Now that he is broken-hearted. Part of me wants to share his burden and be the good friend. Afterall, I am used to being the listener. I reckon he might need someone to listen to his problems. The calculating part of me, having accounted all the misery he caused me, is reluctant otherwise. Why the hell should I care about him now that he is down when he never cared even a single of my existence in the first place, huh? Thing is, another disappointment just took place. A while ago, I took the initiative to chat with him and listened to his problems. Shoot me.


Posted by: H79 | link |comments (10)

Thursday, October 14, 2004

No Pain No Gain

My quadriceps hurt. After a bout of gym apathy, I finally decided to move my big butt last night by adding a few more routines. My body is now going through muscle soreness. I am, surprisingly, enjoying the pain inflicted by it. Maybe because I am aware that the pain will subside eventually. This must be transpired by the No-Pain-No-Gain theory. I am illusioned by the idea that the pain I'm going through is just but a part of the gaining muscles process. I'm more forbearing and I am not afraid to go through more of the same muscle pain in order to gain more muscles.

It just occured to me that this same concept can be put to better use if applied in other life's aspects. As sentient beings, getting hurt is a regular. We all get hurt, physically or emotionally.
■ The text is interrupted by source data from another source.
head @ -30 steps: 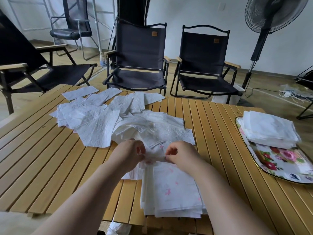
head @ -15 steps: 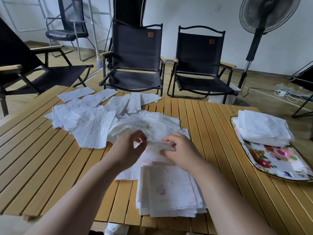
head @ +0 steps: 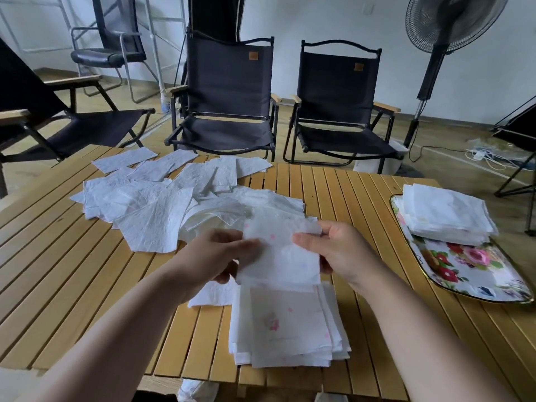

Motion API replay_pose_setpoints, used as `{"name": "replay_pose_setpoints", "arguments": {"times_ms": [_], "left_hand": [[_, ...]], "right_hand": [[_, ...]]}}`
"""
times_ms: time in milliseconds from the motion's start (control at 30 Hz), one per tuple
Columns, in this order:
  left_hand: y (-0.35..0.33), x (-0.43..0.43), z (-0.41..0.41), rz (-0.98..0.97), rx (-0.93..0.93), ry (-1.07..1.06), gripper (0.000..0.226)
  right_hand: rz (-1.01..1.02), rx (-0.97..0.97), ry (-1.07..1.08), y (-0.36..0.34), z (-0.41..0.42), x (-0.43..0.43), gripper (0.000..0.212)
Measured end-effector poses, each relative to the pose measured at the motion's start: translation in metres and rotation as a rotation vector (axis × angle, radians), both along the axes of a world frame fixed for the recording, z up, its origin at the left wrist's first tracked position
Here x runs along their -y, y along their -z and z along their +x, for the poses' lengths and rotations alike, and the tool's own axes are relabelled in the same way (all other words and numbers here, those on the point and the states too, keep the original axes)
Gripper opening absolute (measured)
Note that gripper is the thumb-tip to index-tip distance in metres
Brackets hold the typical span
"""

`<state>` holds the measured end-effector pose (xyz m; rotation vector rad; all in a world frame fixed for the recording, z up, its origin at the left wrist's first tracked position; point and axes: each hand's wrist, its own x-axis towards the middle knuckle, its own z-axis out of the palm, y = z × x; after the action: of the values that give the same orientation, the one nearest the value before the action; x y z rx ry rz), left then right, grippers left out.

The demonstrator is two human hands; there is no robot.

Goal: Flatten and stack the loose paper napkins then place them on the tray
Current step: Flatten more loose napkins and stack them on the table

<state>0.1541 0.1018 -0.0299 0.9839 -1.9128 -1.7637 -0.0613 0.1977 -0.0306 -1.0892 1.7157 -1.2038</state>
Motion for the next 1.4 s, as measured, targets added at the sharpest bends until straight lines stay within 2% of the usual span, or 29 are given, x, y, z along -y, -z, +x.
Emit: {"name": "replay_pose_setpoints", "arguments": {"times_ms": [100, 200, 267, 400, 500, 600, 667, 700, 800, 900, 1067, 1200, 1267, 1300, 1400], "left_hand": [[-0.003, -0.008, 0.003, 0.053, 0.137, 0.148, 0.024], [0.001, -0.012, 0.005, 0.031, 0.295, 0.283, 0.023], [0.003, -0.015, 0.004, 0.01, 0.393, 0.36, 0.023], [0.008, -0.015, 0.0, -0.022, 0.534, 0.382, 0.024], [0.01, -0.01, 0.001, -0.04, 0.589, 0.333, 0.037], [0.018, 0.004, 0.004, -0.272, 0.651, 0.132, 0.029], [0.027, 0.016, 0.005, -0.428, 0.638, -0.019, 0.013], [0.03, 0.02, 0.006, -0.479, 0.638, -0.058, 0.012], [0.042, 0.028, 0.007, -0.554, 0.669, 0.009, 0.034], [0.053, 0.031, 0.003, -0.611, 0.685, 0.06, 0.041], [0.054, 0.035, 0.0, -0.733, 0.637, -0.02, 0.019], [0.053, 0.035, -0.002, -0.767, 0.587, -0.031, 0.004], [0.049, 0.033, -0.004, -0.745, 0.518, -0.068, 0.006], [0.047, 0.032, -0.005, -0.721, 0.472, -0.092, 0.005], [0.041, 0.029, -0.008, -0.66, 0.329, -0.123, 0.008]], "right_hand": [[0.217, 0.031, -0.12, -0.004, -0.013, -0.021, 0.023], [0.37, -0.035, -0.261, -0.005, -0.017, -0.04, 0.008], [0.416, -0.115, -0.281, -0.001, -0.016, -0.044, 0.007], [0.459, -0.277, -0.231, 0.01, -0.015, -0.039, 0.027], [0.449, -0.423, -0.106, 0.012, -0.015, -0.027, 0.048], [0.284, -0.499, 0.079, 0.014, -0.011, -0.012, 0.027], [0.227, -0.5, 0.086, 0.018, -0.005, 0.0, 0.015], [0.245, -0.498, 0.048, 0.022, -0.001, 0.006, 0.016], [0.357, -0.517, -0.096, 0.039, 0.011, 0.026, 0.024], [0.377, -0.568, -0.121, 0.049, 0.021, 0.041, 0.018], [0.401, -0.636, -0.104, 0.047, 0.026, 0.047, 0.02], [0.35, -0.546, -0.09, 0.046, 0.02, 0.04, 0.016], [0.281, -0.489, -0.066, 0.045, 0.016, 0.037, 0.015], [0.246, -0.457, -0.065, 0.043, 0.015, 0.034, 0.02], [0.203, -0.437, -0.145, 0.037, 0.014, 0.029, 0.052]]}}
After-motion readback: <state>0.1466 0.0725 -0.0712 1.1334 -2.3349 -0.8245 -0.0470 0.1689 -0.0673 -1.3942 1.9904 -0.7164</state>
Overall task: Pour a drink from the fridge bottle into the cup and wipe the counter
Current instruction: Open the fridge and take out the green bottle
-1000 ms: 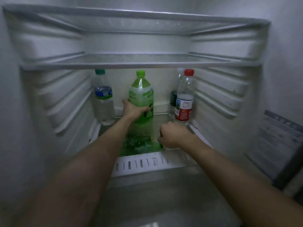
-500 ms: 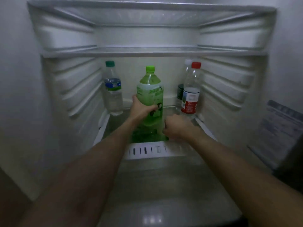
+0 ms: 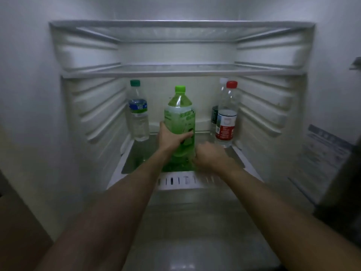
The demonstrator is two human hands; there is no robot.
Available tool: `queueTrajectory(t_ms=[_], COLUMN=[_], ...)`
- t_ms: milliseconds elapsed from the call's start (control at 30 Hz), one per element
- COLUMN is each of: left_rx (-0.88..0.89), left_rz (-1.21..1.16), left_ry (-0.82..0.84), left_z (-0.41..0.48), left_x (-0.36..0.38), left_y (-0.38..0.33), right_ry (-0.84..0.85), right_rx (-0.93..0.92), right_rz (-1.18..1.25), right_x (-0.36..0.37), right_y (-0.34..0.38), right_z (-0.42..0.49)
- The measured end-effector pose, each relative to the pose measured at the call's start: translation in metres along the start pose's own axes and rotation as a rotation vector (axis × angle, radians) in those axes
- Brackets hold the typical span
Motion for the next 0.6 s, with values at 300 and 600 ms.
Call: queueTrajectory(t_ms=[300, 600], left_rx=[0.067, 0.170], left_rz=[-0.062, 0.005], left_ry=[-0.046, -0.043], left_z=[-0.049, -0.101], left_x=[-0.028, -0.054], left_y=[-0.005, -0.020], right_ry=[-0.035, -0.074], right_rx=[-0.023, -0.001], right_rz=[-0.043, -0.091], right_x=[-0.003, -0.015], right_y=[0.005, 0.012], right_z=[-0.013, -0.040])
Point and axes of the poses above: each hand's wrist, its own z-axis towards the middle knuckle, its own x-axis out of the palm, y = z × x, the point moved 7 cm from there along z, towards the middle knuckle, and after that the axes turned 2 degrees about y, right-handed, at the moved point
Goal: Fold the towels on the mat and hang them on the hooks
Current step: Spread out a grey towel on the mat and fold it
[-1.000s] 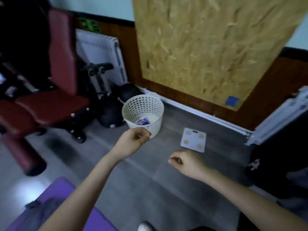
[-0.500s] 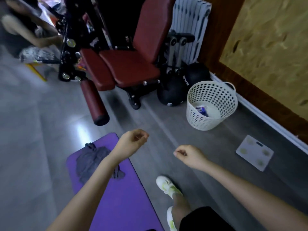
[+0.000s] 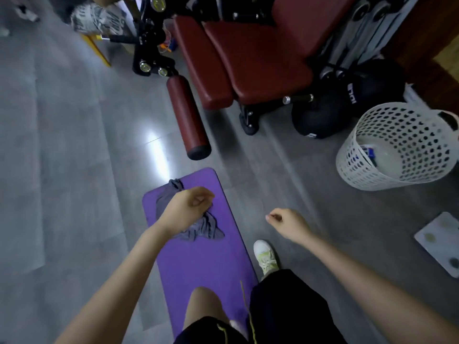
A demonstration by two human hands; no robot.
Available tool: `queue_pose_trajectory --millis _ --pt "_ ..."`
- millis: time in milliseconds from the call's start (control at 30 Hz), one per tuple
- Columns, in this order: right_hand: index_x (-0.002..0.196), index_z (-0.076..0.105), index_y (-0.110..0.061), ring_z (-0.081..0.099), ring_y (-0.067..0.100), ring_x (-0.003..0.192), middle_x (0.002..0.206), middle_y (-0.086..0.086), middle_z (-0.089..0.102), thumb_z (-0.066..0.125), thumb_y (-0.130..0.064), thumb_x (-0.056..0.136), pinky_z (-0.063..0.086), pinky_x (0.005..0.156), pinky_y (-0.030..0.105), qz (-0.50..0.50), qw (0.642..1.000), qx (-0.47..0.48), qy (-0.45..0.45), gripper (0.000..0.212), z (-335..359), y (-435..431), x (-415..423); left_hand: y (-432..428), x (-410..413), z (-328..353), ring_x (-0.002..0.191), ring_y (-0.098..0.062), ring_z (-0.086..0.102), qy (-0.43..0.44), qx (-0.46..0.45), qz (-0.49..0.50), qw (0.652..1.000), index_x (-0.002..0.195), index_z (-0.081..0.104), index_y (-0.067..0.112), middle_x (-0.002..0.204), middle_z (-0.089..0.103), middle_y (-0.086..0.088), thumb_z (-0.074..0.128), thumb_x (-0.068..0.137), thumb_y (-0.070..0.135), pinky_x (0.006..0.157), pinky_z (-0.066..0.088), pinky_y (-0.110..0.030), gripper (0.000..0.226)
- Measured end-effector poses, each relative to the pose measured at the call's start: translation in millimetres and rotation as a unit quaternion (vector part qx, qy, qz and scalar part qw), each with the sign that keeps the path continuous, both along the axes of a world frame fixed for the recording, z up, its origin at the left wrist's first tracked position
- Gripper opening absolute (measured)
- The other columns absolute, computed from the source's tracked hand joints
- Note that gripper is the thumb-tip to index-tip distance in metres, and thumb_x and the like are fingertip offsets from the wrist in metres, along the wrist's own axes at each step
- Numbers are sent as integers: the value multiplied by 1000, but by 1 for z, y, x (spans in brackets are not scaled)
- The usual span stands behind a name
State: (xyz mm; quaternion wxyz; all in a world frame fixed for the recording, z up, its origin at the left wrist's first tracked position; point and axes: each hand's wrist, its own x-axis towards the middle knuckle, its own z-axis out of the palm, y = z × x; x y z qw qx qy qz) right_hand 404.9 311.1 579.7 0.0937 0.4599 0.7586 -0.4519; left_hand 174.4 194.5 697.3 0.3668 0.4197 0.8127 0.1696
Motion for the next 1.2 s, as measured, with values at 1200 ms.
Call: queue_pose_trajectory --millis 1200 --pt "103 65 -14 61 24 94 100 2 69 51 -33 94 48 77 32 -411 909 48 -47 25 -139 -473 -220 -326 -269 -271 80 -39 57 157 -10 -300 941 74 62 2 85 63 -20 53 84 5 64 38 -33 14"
Yet, what I find baffling is the fact that even if pain is happening to us all the time, we never get used to it nor we learn to embrace it. We hate it. Simply, we all are too attached with our feelings that we fail to recognize that these pains are all temporary. It's either we get so used to it that we become numb or it will just go away by itself. Come to think of it, pain ain't that difficult to cope with. They are just but a small part of a bigger picture. If we just try to envision how these pain can make us better people, we'd actually hope to have more of it.

Pain or relief, they're all ephemeral. Think of it as a muscle sore. They aren't forever. They will go away. Don't dwell on them too much. Embrace it as it comes and let go of it as it flees.